Nos esquemas estruturais está o Programa Narrativo, um programa de execução de uma realização de um personagem em uma jornada em três atos, baseado em um contrato, no primeiro ato, uma manipulação no segundo ato e uma sanção no terceiro ato.

O programa tem um núcleo, que pode ser exposto em um gráfico, com funções que serão ocupadas por personagens. Esse programa em três atos é operado por, no mínimo, três funções, de um “sujeito” e um “objeto”, realizando um contrato para uma jornada, em que o “destinador”, tem a função de interferir nesta relação, puxando o sujeito ou o objeto para si, em troca de competências.

Assim como o esquema do Simulacro Existencial, onde podemos perceber a mesma jornada em uma camada mais profunda da narrativa, como sendo virtualizada a fase de contrato, em que um personagem só tem um “querer”; atualizada, a fase de manipulação, em que os personagens precisam adquirir “saber” e “poder”; e realizada, a fase de sanção, onde o personagem se potencializa na crença de suas competências.

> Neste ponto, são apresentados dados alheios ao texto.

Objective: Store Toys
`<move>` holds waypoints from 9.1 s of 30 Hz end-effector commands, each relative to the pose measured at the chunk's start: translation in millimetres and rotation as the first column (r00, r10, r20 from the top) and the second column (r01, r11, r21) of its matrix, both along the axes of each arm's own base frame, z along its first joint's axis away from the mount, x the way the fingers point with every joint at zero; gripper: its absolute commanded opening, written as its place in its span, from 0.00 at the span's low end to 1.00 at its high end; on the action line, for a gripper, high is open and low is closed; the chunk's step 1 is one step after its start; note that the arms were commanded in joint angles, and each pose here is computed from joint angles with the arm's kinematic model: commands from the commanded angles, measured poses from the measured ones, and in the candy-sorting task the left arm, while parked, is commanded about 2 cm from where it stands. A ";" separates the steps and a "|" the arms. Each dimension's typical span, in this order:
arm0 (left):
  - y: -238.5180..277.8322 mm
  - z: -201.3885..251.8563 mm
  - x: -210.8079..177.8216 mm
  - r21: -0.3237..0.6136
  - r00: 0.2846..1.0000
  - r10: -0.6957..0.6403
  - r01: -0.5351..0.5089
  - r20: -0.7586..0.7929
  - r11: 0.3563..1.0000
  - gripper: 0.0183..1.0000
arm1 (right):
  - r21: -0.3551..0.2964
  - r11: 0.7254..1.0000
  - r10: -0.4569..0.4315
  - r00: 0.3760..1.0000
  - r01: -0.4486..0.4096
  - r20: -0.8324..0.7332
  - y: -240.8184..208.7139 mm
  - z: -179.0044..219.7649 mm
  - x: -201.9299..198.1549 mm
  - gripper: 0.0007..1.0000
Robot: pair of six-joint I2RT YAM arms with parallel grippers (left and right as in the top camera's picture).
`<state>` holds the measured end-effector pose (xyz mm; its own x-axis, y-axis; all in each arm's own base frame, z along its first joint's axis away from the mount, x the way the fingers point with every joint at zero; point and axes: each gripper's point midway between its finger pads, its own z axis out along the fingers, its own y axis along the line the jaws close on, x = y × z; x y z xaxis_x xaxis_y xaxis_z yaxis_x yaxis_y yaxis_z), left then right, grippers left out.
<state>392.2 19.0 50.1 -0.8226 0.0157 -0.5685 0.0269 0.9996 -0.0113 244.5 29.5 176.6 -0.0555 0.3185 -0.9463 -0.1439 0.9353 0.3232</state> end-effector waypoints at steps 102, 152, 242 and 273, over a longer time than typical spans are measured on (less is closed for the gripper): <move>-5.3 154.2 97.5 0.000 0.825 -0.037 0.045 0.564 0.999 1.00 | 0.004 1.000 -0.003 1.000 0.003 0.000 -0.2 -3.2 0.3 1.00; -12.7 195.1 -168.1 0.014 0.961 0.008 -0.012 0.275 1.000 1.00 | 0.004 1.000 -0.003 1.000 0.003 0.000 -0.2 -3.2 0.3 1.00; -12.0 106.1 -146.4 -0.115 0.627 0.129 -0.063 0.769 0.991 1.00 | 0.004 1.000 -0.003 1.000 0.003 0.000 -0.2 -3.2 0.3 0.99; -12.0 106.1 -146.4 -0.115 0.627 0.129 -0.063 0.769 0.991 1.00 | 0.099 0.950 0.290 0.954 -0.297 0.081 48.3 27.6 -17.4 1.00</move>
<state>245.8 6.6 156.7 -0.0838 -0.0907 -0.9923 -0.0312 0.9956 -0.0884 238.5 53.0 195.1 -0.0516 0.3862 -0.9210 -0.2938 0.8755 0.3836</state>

Enquanto que, no Programa Narrativo, os personagens desenvolvem intrigas, especialmente entre um sujeito, um objeto e um destinador, no Simulacro Existencial, os personagens geram concessões, saltam etapas e criam mais uma fase chamada de potencialização.

O destaque entre os esquemas dos personagens é para o Acontecimento Extraordinário, a centralidade da ação, o ponto de tensividade, a transformação do personagem em seu sentir, de raiva a ódio, por exemplo, e da ação, promovendo um ponto de virada na história após a interrupção do acontecimento, obrigando a existência de uma passagem de um ato a outro.

Este esquema revela como um personagem leva o choque do inesperado, que irá causar um Dano, que também tem um esquema que relaciona o dano ao sofrimento e a jornada de busca de liquidação deste dano, que ocorre também na alma do personagem.

Outro esquema em destaque é o da Surpresa, que vem ser o que faz o acontecimento extraordinário ser tensivo e surpreendente. A supressa tem um esquema baseado na espera do inesperado, quando aquilo que estava previsto para acontecer não acontece. E acontece o inesperado.

Este esquema oferece ao roteirista uma noção de como tratar seus personagens para se tornarem surpreendentes, como em “Roma”, ou como surpreender o espectador, como em “Game of Thrones”.

E, por último, os esquemas dos efeitos das paixões nos personagens, como o esquema da vingança, e o esquema da cólera, duas grandes paixões que tem causas diferentes e surgem em razão de outras paixões, como a raiva, o ódio, o ressentimento, a apatia, entre outros.

A comprovação da eficiência desta teoria está em como ela pode ser aplicada em diferentes tipos de ficção, romances e séries, como “Game of Thrones”, da HBO, e “Roma”, de Alfonso Cuáron, produzido pela Netflix, um dos filmes mais aclamado e premiado dos últimos anos.